Assignment:
Within the records, which lines hold the string "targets"? Report each one by copying it.

Record extracts:
━━━

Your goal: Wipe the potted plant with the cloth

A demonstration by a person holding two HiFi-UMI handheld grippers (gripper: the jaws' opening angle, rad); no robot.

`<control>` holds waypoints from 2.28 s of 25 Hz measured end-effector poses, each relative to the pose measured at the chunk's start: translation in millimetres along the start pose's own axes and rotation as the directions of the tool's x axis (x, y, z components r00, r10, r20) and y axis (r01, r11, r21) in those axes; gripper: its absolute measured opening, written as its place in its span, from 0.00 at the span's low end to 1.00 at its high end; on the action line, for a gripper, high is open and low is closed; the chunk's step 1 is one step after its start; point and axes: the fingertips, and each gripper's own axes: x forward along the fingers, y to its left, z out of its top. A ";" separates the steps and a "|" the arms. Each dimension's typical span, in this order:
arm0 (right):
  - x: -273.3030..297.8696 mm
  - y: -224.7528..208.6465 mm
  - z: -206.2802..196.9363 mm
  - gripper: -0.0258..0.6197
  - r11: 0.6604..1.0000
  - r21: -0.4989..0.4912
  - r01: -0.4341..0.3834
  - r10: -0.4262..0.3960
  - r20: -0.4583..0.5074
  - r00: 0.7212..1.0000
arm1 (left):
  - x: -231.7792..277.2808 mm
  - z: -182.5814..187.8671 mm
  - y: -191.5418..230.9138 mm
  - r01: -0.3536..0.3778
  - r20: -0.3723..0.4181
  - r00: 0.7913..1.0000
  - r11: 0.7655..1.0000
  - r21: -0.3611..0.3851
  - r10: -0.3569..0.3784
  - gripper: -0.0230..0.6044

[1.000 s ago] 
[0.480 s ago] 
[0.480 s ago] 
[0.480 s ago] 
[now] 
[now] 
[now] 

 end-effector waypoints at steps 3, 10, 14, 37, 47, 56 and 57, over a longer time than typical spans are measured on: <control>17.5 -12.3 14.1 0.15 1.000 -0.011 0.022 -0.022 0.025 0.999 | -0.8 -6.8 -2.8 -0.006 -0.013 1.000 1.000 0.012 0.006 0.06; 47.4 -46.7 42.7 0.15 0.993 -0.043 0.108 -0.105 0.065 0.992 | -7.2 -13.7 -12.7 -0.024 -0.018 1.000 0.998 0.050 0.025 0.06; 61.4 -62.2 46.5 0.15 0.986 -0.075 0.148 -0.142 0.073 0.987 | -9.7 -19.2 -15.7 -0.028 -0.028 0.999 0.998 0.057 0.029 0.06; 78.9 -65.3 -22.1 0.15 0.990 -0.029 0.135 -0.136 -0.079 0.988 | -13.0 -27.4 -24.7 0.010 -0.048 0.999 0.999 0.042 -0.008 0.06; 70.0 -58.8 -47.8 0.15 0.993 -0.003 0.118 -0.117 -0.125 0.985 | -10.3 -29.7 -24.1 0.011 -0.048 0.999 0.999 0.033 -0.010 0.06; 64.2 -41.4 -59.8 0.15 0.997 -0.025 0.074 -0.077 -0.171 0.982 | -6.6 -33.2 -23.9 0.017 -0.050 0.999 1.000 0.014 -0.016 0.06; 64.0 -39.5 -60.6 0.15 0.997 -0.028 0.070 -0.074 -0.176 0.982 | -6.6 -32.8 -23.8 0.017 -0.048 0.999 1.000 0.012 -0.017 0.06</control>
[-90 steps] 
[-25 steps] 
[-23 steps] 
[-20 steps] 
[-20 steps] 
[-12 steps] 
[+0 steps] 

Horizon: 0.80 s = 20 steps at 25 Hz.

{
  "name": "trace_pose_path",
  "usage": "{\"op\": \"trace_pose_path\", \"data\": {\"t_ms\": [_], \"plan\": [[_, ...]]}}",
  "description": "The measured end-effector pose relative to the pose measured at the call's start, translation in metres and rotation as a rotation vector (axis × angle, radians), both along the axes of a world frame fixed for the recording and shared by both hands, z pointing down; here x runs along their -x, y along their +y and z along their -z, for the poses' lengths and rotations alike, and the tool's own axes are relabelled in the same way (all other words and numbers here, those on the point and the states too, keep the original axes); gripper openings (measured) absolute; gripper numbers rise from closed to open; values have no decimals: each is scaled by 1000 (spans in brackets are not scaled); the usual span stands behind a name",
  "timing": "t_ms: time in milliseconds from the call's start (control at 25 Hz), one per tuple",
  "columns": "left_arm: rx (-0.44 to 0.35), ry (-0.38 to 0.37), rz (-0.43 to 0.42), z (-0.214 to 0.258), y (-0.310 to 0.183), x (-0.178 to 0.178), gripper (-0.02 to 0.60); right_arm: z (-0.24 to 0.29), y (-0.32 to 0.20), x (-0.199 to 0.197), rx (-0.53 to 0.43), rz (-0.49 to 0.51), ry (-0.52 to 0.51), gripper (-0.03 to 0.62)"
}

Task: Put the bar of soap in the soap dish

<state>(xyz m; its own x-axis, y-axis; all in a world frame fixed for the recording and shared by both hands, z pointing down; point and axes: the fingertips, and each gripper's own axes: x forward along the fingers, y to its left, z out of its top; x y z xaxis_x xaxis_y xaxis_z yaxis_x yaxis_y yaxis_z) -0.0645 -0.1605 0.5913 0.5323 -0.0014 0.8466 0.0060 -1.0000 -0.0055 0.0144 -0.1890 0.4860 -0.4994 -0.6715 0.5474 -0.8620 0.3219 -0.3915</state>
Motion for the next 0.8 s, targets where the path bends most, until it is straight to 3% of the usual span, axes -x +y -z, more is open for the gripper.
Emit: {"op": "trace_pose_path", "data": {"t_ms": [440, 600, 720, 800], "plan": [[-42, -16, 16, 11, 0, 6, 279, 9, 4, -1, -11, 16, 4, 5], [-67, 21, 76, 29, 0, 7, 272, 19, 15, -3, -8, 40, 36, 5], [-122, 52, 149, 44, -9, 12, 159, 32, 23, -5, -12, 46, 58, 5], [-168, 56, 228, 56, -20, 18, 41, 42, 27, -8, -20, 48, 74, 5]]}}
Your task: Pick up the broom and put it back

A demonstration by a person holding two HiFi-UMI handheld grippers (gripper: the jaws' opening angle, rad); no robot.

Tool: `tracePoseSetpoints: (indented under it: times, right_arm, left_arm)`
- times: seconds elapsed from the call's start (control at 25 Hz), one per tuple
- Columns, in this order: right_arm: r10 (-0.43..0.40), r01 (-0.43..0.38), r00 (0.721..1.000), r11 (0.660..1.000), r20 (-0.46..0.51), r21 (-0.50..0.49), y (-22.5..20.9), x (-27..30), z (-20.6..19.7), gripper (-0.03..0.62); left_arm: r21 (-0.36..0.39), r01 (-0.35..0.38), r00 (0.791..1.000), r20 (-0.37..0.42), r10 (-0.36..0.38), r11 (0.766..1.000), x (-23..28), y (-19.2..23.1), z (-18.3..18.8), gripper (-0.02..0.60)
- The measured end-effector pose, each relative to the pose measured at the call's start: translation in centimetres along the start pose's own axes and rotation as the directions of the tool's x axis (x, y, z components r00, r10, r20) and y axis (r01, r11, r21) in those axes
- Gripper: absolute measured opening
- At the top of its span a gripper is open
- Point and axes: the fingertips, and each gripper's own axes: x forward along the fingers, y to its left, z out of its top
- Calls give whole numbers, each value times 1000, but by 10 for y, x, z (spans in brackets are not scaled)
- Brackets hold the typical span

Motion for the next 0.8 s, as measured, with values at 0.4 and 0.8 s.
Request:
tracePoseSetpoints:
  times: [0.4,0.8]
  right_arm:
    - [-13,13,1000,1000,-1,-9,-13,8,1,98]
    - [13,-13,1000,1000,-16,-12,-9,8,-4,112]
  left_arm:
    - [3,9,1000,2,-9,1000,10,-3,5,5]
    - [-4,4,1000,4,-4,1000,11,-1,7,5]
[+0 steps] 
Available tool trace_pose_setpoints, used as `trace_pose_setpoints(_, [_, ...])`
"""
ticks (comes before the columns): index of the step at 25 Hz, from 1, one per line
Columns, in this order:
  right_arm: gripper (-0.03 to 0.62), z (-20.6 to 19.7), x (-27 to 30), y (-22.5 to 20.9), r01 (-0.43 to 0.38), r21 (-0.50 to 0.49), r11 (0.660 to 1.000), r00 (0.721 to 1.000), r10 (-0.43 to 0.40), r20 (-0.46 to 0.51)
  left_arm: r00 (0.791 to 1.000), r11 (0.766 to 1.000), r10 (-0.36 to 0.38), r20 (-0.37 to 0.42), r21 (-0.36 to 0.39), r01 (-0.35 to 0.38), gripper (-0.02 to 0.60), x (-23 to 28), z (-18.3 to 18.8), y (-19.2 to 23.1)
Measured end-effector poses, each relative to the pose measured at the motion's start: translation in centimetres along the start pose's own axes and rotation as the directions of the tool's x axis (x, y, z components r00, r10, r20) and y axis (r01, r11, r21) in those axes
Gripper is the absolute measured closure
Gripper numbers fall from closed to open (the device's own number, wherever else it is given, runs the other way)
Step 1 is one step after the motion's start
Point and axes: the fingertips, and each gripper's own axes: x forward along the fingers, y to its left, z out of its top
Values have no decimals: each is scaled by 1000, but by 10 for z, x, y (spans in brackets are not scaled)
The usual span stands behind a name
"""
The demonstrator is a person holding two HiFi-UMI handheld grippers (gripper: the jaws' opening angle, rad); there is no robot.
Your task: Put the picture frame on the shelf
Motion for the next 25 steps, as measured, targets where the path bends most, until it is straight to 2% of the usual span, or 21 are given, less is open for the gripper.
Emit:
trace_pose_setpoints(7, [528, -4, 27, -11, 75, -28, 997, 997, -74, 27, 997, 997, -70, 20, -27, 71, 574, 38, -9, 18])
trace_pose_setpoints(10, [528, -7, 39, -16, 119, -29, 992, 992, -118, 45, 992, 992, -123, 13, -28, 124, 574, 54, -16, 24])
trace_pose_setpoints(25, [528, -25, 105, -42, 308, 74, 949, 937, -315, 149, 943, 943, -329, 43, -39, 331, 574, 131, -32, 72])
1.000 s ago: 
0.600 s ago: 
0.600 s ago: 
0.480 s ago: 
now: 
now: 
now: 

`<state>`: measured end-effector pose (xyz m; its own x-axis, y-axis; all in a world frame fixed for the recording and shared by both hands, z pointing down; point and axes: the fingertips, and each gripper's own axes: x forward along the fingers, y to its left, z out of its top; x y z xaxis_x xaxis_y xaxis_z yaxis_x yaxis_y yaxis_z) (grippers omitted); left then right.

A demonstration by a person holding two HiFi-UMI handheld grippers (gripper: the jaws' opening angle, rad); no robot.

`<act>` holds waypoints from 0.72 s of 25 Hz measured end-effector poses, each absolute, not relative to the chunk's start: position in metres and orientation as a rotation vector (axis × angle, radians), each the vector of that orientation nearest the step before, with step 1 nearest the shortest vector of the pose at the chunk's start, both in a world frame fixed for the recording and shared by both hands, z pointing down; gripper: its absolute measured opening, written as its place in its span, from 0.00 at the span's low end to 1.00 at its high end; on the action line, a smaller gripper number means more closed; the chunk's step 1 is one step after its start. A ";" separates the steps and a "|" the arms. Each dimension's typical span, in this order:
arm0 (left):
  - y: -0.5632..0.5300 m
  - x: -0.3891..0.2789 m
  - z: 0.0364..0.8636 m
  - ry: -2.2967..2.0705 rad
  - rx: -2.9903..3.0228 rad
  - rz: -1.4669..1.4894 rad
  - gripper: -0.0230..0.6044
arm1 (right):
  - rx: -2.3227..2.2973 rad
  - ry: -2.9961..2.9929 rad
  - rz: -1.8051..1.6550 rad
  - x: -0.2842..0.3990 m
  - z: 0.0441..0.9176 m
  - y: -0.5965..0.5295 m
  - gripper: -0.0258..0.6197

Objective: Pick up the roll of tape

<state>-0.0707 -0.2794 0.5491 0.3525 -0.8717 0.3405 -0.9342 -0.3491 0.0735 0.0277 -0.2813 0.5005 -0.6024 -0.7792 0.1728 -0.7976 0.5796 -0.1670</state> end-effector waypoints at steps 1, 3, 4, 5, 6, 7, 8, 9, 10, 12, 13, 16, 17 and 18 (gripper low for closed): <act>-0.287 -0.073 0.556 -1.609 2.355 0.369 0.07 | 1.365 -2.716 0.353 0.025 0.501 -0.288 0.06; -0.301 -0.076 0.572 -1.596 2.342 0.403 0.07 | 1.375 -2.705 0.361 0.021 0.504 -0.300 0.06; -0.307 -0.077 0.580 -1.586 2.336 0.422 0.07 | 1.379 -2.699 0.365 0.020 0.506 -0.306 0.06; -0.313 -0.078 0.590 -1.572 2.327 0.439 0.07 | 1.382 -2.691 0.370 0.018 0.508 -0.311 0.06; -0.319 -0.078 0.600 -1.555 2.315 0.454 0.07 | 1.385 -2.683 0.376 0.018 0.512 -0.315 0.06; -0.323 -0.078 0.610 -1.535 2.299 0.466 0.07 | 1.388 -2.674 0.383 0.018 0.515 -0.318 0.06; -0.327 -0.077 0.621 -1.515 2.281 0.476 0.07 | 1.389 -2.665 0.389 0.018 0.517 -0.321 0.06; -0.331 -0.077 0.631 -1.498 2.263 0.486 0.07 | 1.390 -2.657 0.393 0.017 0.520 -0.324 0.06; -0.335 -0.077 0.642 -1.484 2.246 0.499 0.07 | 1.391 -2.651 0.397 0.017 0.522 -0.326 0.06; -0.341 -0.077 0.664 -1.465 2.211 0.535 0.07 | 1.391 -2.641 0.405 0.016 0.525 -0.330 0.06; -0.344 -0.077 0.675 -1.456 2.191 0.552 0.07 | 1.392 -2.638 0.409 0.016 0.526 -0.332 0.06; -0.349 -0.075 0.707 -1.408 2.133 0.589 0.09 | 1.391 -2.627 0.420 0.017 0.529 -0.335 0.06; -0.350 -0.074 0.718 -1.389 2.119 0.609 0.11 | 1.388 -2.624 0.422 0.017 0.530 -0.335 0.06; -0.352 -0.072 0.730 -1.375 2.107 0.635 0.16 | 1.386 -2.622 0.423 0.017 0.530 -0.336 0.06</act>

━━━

Answer space:
Motion for the next 0.8 s, targets where the path bends most, until it is straight to 3% of the usual span, axes -x +y -z, more is open for the gripper.
Motion for the next 25 steps, as measured, targets where the path bends most, until it is straight to 2% of the usual span, or 21 are given, less is open for the gripper.

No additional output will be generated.